If you are corruptible and your imagination is confined to worries about loss of power, you exist in a self-destructive system. Eventually, as all life does, you must encounter something you did not anticipate, and if you have not strengthened your creative resources, you will have no new ways for adapting to change. Adapt or die, that's the first rule of survival.

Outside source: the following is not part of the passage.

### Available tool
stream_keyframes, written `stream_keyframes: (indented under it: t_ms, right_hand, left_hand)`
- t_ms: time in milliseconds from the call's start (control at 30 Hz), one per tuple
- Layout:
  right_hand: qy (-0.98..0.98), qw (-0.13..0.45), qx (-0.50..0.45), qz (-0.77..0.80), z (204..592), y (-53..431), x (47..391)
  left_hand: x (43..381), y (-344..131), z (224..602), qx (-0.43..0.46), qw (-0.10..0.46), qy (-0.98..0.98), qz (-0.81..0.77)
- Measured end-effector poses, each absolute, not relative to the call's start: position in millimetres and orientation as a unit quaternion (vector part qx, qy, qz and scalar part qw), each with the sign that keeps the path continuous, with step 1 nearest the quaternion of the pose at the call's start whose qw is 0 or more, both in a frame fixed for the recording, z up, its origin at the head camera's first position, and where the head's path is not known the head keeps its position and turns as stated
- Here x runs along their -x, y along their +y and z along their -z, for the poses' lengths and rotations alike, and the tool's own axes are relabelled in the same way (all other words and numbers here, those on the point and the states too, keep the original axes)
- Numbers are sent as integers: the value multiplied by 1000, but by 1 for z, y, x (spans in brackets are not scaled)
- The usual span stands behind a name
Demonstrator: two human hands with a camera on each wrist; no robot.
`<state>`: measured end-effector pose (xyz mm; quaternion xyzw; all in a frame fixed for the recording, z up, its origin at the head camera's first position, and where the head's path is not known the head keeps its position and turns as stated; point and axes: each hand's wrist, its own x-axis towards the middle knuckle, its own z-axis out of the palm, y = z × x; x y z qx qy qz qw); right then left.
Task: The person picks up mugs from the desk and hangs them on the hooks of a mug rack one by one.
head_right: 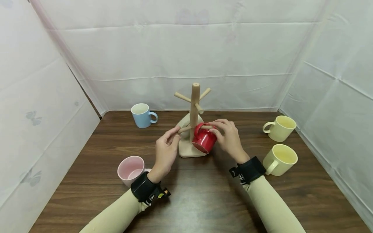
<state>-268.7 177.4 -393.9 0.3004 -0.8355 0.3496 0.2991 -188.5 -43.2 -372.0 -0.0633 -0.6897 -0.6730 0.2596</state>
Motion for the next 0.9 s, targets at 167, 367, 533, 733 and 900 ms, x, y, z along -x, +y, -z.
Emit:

The limited vision of noncreative people is not difficult to understand. Creativity frightens the unimaginative. They don't know what's happening. Things new and unexpected arise from creativity. This threatens "things as they are." And (terrible thought) it undermines illusions of omnipotence.

Frank

Herbert 1984 (the year not the book)






News:




"News is what powerful people want to keep hidden; everything else is just publicity."

....Bill Moyer






Religion:



1.
Just as having only a hammer makes every problem either look like a nail, or as something irrelevant, our very technological skills have had us look there for explanations and ignore reality it cannot deal with. With our powerful hammer, we seek only nails, and dump the rest as dross. Not all questions involve hammers, not all answers are nails.
-- Freedem---Nov., 2006



2.
My issue with Atheists is not that they have no God, there are many religions that have no God, but that they have no religion.
-- Freedem---Nov., 2006



__Note: by this I mean that there are many things religions do besides the discredited "science" and self serving promises (give me your money and God will hold and pay the note), many like charity or fellowship, even social accountability can be very good things not requiring a God.




3.

Many have been very disappointed that their "God-critter" was not to be found as a technology swimming about in the shallower pools of knowledge. So in the obsession basic to our culture, we search ever deeper and more difficult pools, and always the "God-critter" seems to wink at us from the pool just beyond.



In the process we have found technologies beyond the wildest dreams of our most sophisticated ancestors. The great joke is that the "critter" never existed except as the pools themselves.



----Freedem --- Oct 2006



4.
Indeed I do think that many folk, believe all kinds of stuff from the actually true, to the utterly illogical, with no personal discernment one from the others. But that would hardly make any of them a scholar to rely on, any more that one should get their theology studies from a door to door salesman, offering "get out of hell free" cards, on special because the creator of galaxies in greater numbers than beach sand, nonetheless has an ego so weak He cannot exist without shamelessly excessive psychophancy from a major portion of the inhabitants of this particular dust speck.